CRF antagonists are drugs which can counter the deleterious effects associated with high levels of CRF through receptor blockade. For both CRF and CRF binding sites a wide distribution in the central and peripheral nervous system has been described. Increasing data substantiate that CRF is involved in the brain and periphery in coordinating endocrine, behavioral, autonomic and immune responses to stress and recent clinical data implicate CRF in the etiology and pathophysiology of a variety of endocrine, psychiatric and neurodegenerative disorders [Dietrich et al., Corticotropin-releasing factor receptors: An overview, Exp.Clin. Endocrinol.Diabetes 105: 65-82 (1997)]. It is thus anticipated that CRF-antagonists play a beneficial role in normalizing pathophysiological states associated with high CRF-levels.

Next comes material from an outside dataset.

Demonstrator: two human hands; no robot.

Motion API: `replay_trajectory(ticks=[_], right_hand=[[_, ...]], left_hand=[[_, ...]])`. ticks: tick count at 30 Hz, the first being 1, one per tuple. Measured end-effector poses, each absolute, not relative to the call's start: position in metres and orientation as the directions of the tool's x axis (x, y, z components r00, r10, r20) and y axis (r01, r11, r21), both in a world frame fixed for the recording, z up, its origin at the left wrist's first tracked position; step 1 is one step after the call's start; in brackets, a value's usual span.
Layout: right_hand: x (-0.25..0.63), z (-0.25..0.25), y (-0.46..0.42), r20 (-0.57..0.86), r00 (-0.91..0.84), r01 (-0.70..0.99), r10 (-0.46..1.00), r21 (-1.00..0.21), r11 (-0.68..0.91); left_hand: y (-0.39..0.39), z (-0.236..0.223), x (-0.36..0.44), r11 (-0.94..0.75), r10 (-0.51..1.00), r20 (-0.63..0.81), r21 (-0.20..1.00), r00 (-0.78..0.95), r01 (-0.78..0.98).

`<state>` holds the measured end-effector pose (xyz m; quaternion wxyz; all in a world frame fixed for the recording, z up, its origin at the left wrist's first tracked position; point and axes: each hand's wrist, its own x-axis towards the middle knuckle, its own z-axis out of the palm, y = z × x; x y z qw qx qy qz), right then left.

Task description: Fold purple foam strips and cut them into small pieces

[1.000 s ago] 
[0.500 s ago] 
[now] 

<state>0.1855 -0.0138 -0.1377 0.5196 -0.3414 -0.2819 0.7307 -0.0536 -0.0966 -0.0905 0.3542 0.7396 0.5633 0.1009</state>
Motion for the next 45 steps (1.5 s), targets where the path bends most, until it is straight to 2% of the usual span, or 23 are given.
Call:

Several peptide CRF-antagonists including .alpha.-helical CRF.sub.9-41 have been disclosed e.g. in Rivier et al., Synthetic competitive antagonists of corticotropin-releasing factor: effect on ACTH secretion in the rat, Science 224: 889-891 (1984), and more recently non-peptide CRF recptor antagonists were disclosed e.g. in Chen et al., Design and synthesis of a series of non-peptide high-affinity human corticotropin-releasing factor 1 receptor antagonists, J.Med.Chem. 39: 4358-4360 (1996), in Whitten et al., Rapid microscale synthesis, a new method for lead optimization using robotics and solution phase chemistry: application to the synthesis and optimization of corticotropin-releasing factor 1 receptor antagonists, J.Med.Chem. 39: 4354-4357 (1996) or in Chen et al., Synthesis and oral efficacy of a 4-(butylethylamino)pyrrolo[2,3-d]pyrimidine: a centrally active corticotropin-releasing factor 1 receptor antagonist, J.Med.Chem. 40(11) 1749-1754 (1997).
CRF-antagonists are proposed to be useful in the treatment of a variety of disorders associated with high levels of corticotropin-releasing factor, and inflammatory diseases such as arthritis, asthma and allergies, anxiety, depression, fatigue syndrome, headache, pain, cancer, irritable bowel syndrome, including Crohn's disease, spastic colon and irritable colon, immune dysfunction, HIV infections, neurodegenerative diseases such as senile dementia, gastrointestinal diseases, eating disorders such as anorexia nervosa, drug and alcohol withdrawal symptoms, drug addiction and fertility problems.